This study has several limitations. HCPs were recruited from one academic medical center, and postpartum people from a single hospital and university-run recruitment repository in the Northeast. This study was conducted in the United States; due to differing clinical practices in countries outside the United States, these findings may not reflect the experiences of HCPs and postpartum people. The perspectives of these participants may not be generalizable to other clinical settings. This study did not include perspectives from transgender and nonbinary birthing people, adolescent parents, partners, or non-English–speaking communities.

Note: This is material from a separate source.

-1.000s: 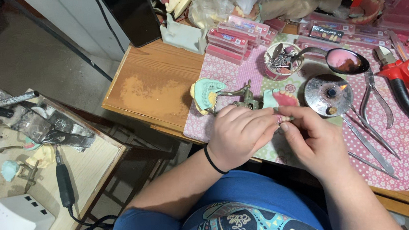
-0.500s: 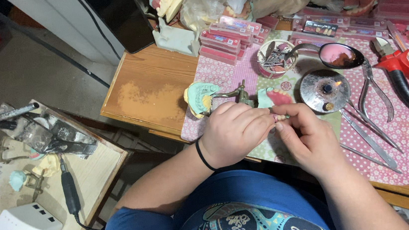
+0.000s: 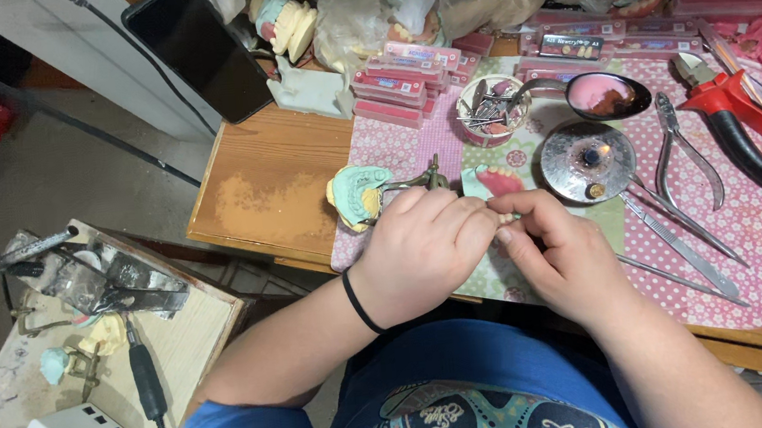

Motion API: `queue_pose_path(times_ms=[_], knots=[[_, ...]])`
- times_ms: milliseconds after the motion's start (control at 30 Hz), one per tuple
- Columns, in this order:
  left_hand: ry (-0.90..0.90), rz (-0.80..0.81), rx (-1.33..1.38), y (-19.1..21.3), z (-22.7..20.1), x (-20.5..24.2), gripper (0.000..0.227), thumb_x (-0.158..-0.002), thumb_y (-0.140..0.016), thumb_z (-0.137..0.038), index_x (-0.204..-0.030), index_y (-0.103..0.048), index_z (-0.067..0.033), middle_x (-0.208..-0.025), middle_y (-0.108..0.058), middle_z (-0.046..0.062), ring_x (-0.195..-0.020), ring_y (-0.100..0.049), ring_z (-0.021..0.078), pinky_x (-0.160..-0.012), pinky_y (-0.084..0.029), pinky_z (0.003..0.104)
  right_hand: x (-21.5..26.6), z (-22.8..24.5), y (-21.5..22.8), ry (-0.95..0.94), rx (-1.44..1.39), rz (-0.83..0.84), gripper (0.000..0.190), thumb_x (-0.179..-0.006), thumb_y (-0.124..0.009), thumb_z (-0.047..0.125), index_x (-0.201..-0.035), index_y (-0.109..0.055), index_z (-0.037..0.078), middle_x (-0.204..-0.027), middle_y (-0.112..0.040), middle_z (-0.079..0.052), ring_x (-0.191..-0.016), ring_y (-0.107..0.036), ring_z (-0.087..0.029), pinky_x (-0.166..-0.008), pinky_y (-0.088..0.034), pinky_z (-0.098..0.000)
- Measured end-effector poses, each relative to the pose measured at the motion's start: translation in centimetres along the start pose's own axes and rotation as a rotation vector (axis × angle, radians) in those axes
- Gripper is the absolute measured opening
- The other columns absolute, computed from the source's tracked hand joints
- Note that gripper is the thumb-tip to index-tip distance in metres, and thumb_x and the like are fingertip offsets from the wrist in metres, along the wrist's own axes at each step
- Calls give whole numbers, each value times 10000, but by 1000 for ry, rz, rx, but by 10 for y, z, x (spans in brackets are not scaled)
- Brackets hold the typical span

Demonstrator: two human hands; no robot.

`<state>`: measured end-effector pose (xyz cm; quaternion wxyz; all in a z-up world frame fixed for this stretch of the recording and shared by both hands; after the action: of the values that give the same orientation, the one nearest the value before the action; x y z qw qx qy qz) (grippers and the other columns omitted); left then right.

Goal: The person works on a dental mold clamped in a vise, using a metal tool to scrape and shape the material. They then remove a small piece from the mold and use a rotary tool to grind and smooth it on a separate table.

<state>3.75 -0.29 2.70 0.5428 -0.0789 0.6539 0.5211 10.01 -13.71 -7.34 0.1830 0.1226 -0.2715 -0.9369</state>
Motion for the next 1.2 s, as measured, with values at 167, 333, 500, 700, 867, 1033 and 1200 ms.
queue_pose_path(times_ms=[167, 333, 500, 700, 867, 1033, 1200], knots=[[-49, 50, 40, 1, 1, -12, 107, -985, -606, 25, -902, -646, -28, -798, -577, 94, -701, -599, 268, -635, -493, 367, -1, -4, -1, -11, 31, 4, 251, -966, -665, 201, -1216, -689, 216, -763, -812, -30, -810, -774, -316, -807, -584, -478], [-38, 95, 84, -5, 3, -10, 98, -985, -639, 5, -898, -652, -40, -807, -592, 85, -730, -620, 265, -644, -489, 370, -1, -5, -2, -27, 50, 4, 229, -968, -662, 223, -1197, -668, 236, -761, -808, -23, -815, -760, -332, -806, -578, -493], [37, 127, 186, -11, 11, -6, 91, -1003, -646, -72, -912, -645, -65, -864, -632, 61, -799, -653, 251, -687, -514, 361, -2, -2, -2, -43, 39, -1, 241, -974, -650, 221, -1214, -659, 238, -743, -807, -3, -812, -765, -293, -811, -578, -469], [94, 122, 166, -14, 12, 2, 100, -1027, -628, -171, -948, -662, -121, -923, -654, 14, -826, -666, 223, -699, -518, 336, -3, -4, -3, -35, 58, -8, 249, -974, -651, 208, -1221, -664, 231, -735, -800, -15, -795, -757, -315, -799, -576, -474], [150, 95, 201, -17, 14, 13, 140, -1057, -573, -196, -988, -670, -121, -963, -678, 8, -825, -678, 229, -698, -537, 334, -2, 2, -2, -29, 62, -9, 251, -972, -665, 218, -1222, -672, 237, -736, -803, -13, -794, -765, -310, -789, -581, -471], [235, 77, 230, -19, 21, 29, 101, -1048, -620, -216, -1075, -674, -135, -994, -703, -10, -814, -686, 219, -711, -558, 333, -3, 6, -1, -40, 36, 11, 256, -970, -664, 191, -1226, -676, 201, -723, -803, -39, -743, -767, -324, -771, -580, -482], [422, 2, 349, -18, 29, 39, 216, -967, -738, -281, -1125, -693, -141, -956, -724, -22, -843, -709, 201, -781, -557, 338, -2, 5, 0, -41, 65, 9, 234, -989, -647, 228, -1219, -683, 248, -751, -815, 2, -781, -780, -287, -784, -591, -430]])
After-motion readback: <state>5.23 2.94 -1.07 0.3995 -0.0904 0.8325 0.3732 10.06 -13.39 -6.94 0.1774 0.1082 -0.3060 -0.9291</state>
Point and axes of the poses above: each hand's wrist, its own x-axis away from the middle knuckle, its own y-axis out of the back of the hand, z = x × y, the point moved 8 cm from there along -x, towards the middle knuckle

Future work should include their voices in research on IPV interventions. Particularly, transgender and nonbinary people may be more likely to experience IPV, and may have different experiences than cisgender women in the postpartum unit.39 It is critical that their voices are included in future studies concerning supporting IPV survivors in the postpartum unit. This study did not include the perspectives of obstetricians; future studies should explore their current practices and desired resources. Finally, postpartum people were not required to have experienced IPV to participate. While important to explore the perspectives of all postpartum people, there may be safety concerns related to some of the recommendations proposed by participants, including proving universal education to partners.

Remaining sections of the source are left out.